* Exercise goal *
Copy out every line in the entries below that includes "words".

------------

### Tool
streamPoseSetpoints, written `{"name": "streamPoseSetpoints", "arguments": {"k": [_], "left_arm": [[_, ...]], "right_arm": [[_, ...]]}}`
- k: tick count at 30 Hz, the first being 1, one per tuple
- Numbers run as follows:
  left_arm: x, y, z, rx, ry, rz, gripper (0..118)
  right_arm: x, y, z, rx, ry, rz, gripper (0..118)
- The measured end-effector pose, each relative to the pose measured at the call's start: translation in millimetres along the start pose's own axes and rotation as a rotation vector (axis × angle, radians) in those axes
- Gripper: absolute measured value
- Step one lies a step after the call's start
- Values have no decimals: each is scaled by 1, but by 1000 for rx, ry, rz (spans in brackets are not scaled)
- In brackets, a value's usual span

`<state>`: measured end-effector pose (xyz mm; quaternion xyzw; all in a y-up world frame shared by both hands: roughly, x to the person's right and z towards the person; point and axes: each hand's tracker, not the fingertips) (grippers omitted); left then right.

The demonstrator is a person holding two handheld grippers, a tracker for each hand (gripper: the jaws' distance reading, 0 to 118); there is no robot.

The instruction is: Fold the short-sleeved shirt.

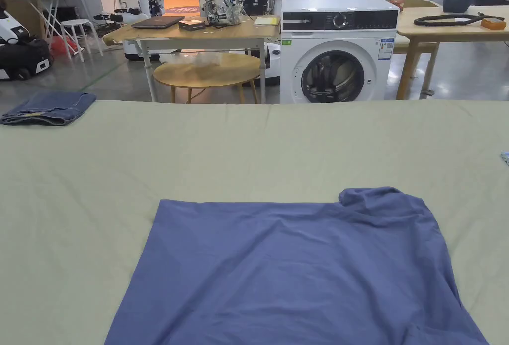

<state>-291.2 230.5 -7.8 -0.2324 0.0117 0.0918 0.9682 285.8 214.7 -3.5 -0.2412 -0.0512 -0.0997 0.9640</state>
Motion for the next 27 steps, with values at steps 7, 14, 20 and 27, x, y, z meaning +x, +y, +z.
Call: {"name": "streamPoseSetpoints", "arguments": {"k": [7, 14, 20, 27], "left_arm": [[66, 72, 23, 266, -128, -103, 47], [108, 88, 14, 322, -218, -172, 0], [100, 87, 10, 275, -204, -153, 0], [24, 42, 2, 43, -78, -129, 57]], "right_arm": [[-57, 66, 7, 209, 131, 129, 60], [-86, 76, -16, 229, 210, 192, 0], [-90, 72, -26, 202, 224, 206, 0], [-75, 50, -27, 133, 226, 162, 0]]}}
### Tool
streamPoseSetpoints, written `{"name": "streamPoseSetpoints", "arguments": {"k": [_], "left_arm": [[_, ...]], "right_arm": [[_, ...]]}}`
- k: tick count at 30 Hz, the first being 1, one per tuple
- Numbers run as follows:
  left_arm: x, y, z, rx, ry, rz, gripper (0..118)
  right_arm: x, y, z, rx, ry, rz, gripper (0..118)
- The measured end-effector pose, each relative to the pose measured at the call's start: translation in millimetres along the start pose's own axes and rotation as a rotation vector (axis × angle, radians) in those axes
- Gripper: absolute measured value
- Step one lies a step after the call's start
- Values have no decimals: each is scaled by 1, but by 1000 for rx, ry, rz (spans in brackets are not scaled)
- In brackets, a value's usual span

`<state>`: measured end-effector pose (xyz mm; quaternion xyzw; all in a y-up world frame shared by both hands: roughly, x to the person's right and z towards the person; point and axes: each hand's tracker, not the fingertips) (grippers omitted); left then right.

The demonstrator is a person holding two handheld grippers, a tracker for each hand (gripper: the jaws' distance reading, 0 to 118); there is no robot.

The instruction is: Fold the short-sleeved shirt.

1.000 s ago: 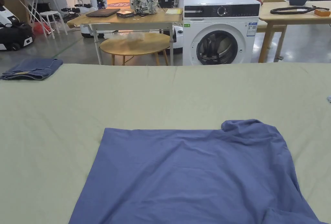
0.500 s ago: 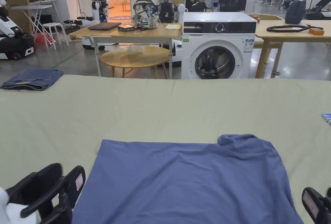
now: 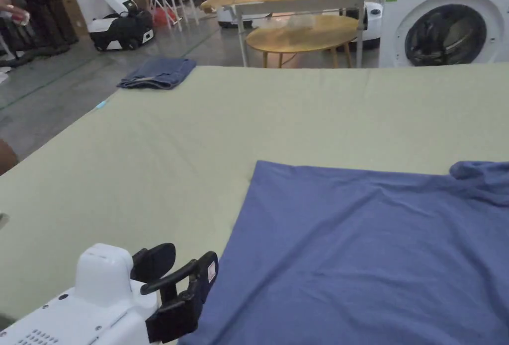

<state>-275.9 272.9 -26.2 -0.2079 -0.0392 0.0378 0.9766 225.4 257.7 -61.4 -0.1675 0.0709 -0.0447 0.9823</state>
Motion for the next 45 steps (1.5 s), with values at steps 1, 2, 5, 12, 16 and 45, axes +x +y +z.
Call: {"name": "streamPoseSetpoints", "arguments": {"k": [1, 2, 5, 12, 16, 45], "left_arm": [[-7, -14, -3, -61, 13, -14, 60], [-13, -29, -7, -125, 22, -10, 60], [-28, -72, -27, -264, 27, 48, 60], [-50, -127, -87, -434, 21, 159, 3], [-35, -127, -86, -416, 43, 68, 2], [-57, 18, -105, -162, -118, 229, 2]], "right_arm": [[3, -5, 0, -23, -7, -8, 0], [3, -10, 0, -41, -15, -13, 0], [8, -21, -1, -87, -31, -29, 0], [19, -30, 6, -141, -69, -59, 0], [25, -36, 25, -161, -154, -81, 0], [90, -6, -67, -223, -153, -38, 2]]}}
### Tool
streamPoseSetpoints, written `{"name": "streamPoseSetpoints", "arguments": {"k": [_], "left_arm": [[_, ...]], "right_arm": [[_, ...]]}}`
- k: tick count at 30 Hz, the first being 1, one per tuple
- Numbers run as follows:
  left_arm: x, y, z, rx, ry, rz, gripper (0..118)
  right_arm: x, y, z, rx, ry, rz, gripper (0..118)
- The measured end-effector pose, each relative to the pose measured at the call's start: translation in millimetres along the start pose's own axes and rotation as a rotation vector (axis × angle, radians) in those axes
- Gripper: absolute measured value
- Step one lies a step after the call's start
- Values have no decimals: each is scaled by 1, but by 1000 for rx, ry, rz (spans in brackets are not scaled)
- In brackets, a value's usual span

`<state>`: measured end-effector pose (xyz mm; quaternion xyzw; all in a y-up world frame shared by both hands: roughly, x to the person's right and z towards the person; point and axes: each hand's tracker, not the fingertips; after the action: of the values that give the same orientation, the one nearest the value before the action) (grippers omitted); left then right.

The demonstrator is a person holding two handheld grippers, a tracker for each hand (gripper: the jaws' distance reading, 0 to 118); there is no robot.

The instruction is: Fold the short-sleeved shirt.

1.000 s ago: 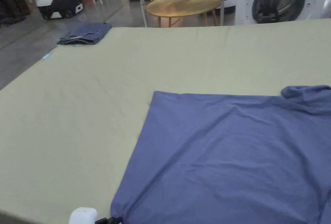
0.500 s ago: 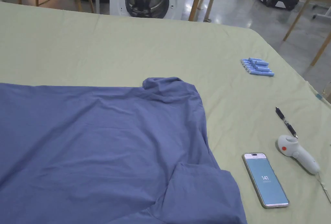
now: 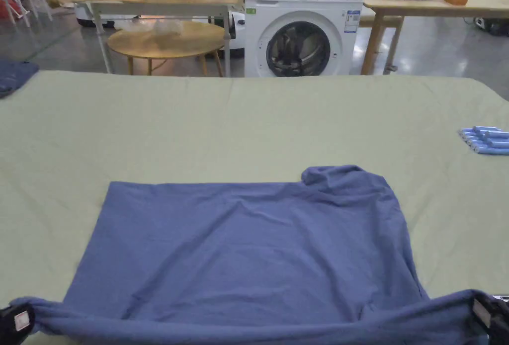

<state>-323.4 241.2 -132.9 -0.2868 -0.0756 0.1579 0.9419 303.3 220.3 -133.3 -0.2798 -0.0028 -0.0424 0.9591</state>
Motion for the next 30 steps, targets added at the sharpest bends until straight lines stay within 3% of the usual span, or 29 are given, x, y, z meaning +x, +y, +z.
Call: {"name": "streamPoseSetpoints", "arguments": {"k": [6, 10, 11, 12, 14, 16, 18, 22, 25, 26, 27, 28, 30], "left_arm": [[-23, 67, -110, -113, 20, -40, 2], [-38, 73, -176, -197, 122, -51, 9], [-39, 72, -185, -192, 105, -44, 29], [-38, 69, -188, -172, 124, -37, 56], [-23, 66, -179, -126, 157, -54, 56], [-18, 69, -163, -85, 82, -40, 55], [-1, 68, -133, -46, -4, -33, 55], [30, 58, -75, 95, 10, -188, 55], [57, 30, -29, 188, -17, -218, 52], [61, 16, -16, 191, -8, -218, 41], [69, 2, -8, 193, 1, -220, 13], [75, -11, -1, 185, 6, -222, 0], [91, -39, 12, 168, 10, -211, 0]], "right_arm": [[2, 63, -121, -93, 1, -5, 3], [0, 66, -178, -175, -59, -24, 19], [-2, 64, -186, -181, -85, -26, 38], [-3, 61, -192, -176, -121, -26, 51], [3, 56, -196, -160, -104, -61, 51], [5, 56, -187, -131, -91, -72, 51], [2, 60, -161, -59, -52, -63, 51], [-3, 53, -112, 65, 29, -19, 48], [-30, 35, -39, 114, 64, -37, 46], [-34, 22, -27, 117, 80, -48, 34], [-40, 8, -16, 111, 95, -57, 7], [-44, -4, -6, 110, 100, -58, 0], [-61, -30, 11, 104, 78, -35, 0]]}}
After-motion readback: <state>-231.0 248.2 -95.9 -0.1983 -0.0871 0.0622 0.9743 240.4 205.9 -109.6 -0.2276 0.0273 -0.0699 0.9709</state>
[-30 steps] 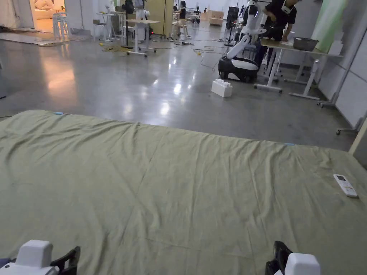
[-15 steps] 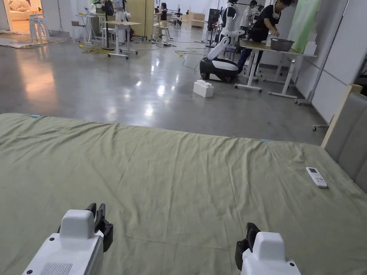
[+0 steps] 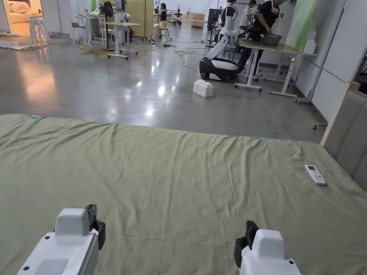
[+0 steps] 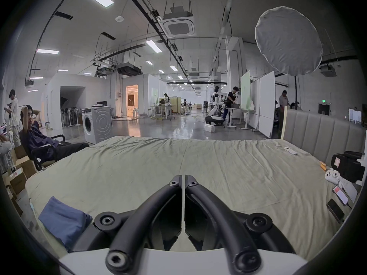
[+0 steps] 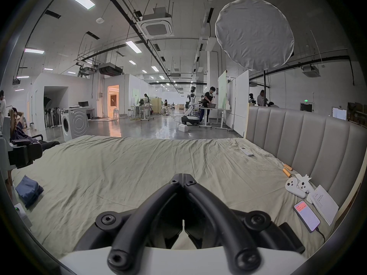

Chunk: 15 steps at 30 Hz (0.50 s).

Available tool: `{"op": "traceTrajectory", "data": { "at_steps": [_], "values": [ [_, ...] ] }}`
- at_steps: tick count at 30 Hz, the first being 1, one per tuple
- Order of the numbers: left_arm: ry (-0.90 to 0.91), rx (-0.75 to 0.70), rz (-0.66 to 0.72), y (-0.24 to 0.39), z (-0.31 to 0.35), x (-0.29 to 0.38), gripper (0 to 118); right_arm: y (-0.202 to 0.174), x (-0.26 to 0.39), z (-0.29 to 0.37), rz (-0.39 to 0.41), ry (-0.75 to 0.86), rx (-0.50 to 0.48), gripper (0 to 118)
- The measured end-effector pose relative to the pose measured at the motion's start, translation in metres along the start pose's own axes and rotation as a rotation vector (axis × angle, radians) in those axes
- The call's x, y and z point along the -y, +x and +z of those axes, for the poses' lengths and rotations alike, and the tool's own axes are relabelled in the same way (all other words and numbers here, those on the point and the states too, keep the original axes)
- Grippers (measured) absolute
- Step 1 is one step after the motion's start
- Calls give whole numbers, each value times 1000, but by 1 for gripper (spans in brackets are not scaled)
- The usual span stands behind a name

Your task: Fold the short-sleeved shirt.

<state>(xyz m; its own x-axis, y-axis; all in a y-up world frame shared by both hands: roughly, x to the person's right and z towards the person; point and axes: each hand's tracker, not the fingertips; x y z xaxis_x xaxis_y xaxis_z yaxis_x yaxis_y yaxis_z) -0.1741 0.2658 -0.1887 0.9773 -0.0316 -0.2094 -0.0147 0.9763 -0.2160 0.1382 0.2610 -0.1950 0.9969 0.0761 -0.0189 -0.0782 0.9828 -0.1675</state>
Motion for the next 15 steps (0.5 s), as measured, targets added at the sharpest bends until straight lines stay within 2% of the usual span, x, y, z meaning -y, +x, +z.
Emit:
{"op": "traceTrajectory", "data": {
  "at_steps": [15],
  "values": [
    [-6, 26, 2, 1, 1, 1, 2, -4, 1, -1, -4, -14, -12, 0]
  ]
}}
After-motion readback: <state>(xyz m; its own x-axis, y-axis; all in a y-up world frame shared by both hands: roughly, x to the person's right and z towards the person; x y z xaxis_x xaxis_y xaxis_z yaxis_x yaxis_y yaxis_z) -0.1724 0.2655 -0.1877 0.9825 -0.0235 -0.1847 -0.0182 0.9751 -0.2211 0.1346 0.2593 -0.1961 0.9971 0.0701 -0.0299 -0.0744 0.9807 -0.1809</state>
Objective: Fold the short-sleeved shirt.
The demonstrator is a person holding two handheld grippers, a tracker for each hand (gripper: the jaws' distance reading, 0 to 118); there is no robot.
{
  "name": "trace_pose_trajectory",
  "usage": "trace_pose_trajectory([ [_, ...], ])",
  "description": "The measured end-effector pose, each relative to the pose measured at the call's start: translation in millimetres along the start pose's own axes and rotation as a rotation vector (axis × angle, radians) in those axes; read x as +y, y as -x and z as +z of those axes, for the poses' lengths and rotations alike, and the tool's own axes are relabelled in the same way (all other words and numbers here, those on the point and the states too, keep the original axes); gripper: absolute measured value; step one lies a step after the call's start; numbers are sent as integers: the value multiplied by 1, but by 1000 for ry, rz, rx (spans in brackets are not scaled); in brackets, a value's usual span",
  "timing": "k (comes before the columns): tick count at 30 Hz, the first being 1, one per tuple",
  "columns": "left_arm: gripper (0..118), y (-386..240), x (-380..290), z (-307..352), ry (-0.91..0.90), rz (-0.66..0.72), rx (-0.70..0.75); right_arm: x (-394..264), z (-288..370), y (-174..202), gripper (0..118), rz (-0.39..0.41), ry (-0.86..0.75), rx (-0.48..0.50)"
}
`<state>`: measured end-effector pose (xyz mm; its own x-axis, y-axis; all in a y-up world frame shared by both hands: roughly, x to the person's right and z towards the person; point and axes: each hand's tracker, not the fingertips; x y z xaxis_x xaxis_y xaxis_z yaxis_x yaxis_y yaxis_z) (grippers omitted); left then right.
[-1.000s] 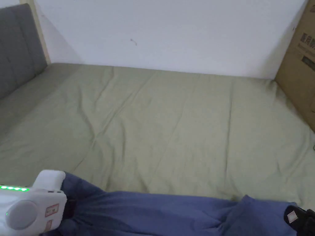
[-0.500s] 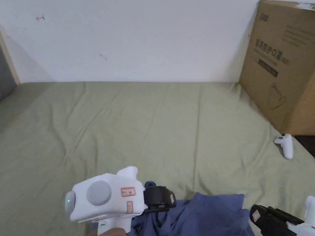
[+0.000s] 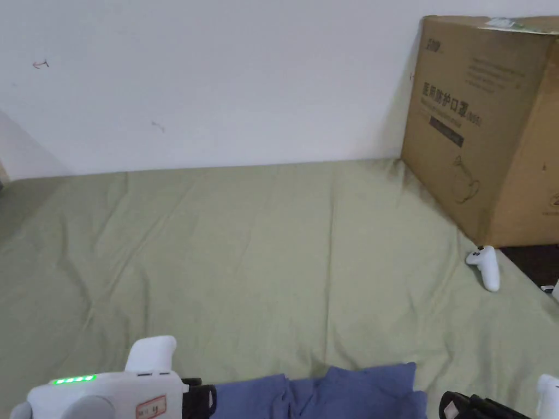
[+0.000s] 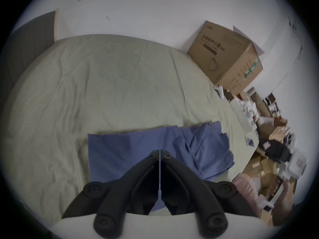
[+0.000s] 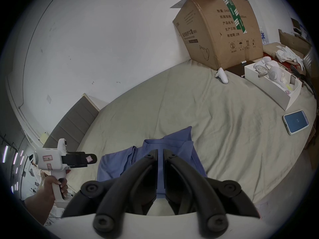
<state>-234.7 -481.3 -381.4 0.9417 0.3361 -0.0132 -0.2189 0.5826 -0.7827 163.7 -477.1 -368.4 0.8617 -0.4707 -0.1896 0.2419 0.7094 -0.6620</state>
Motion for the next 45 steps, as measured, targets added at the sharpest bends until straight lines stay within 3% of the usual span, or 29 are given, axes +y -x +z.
trace_pose_trajectory([
  [4,1,-27,-14,-47,101,-37,-52,-3,2,-1,7,-4,12,1],
  [9,1,-65,-40,-117,259,-156,26,-4,3,-4,7,44,21,-35],
  [12,0,-84,-41,-108,202,-214,56,-5,3,-5,7,42,33,-47],
  [14,0,-87,-33,-89,202,-144,-113,-6,4,-4,7,36,35,-41],
  [16,1,-78,-23,-64,263,65,-516,-8,2,-2,7,53,36,-44],
  [18,1,-66,-23,-54,301,211,-757,-7,-1,1,7,63,44,-46],
  [19,1,-62,-21,-45,261,222,-768,-6,-2,3,7,63,47,-45],
  [23,1,-9,-11,-12,96,175,-582,-5,-2,9,7,66,44,-31],
  [26,2,63,-14,5,49,299,-441,-6,-3,13,7,90,55,-32],
  [27,15,86,-17,9,38,329,-417,-6,-5,15,7,104,62,-35],
  [28,38,105,-22,16,29,346,-403,-7,-6,16,7,118,70,-40],
  [30,112,136,-32,24,27,381,-363,-9,-9,20,7,132,82,-48],
  [31,118,144,-39,25,40,407,-362,-9,-11,21,7,132,88,-47],
  [36,118,180,-56,20,64,576,-490,-10,-21,32,7,131,118,-37],
  [41,118,212,-69,-38,117,649,-586,-9,-27,47,7,179,149,-22],
  [45,118,178,-65,-56,114,710,-831,-11,-29,56,7,217,163,-15],
])
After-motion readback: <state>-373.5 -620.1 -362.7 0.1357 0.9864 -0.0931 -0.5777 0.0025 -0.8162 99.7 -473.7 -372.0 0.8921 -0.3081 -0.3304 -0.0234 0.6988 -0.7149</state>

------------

* Response below *
- The call's x, y and z point along the -y, +x and +z of those axes, for the poses' lengths and rotations alike, and the tool's own axes are relabelled in the same way (all other words and numbers here, those on the point and the states too, keep the original axes)
  "description": "The measured end-effector pose, each relative to the pose measured at the call's start: translation in millimetres along the start pose's own axes and rotation as a rotation vector (axis × angle, radians) in those axes; read x as +y, y as -x and z as +z of those axes, for the poses' lengths and rotations alike, and the tool's own axes are relabelled in the same way (all other words and numbers here, those on the point and the states too, keep the original axes); gripper: absolute measured value; step one lies a step after the call's start; numbers are sent as integers: the value multiplied by 1, but by 1000 for ry, rz, rx (spans in brackets are not scaled); in brackets, a value's usual span",

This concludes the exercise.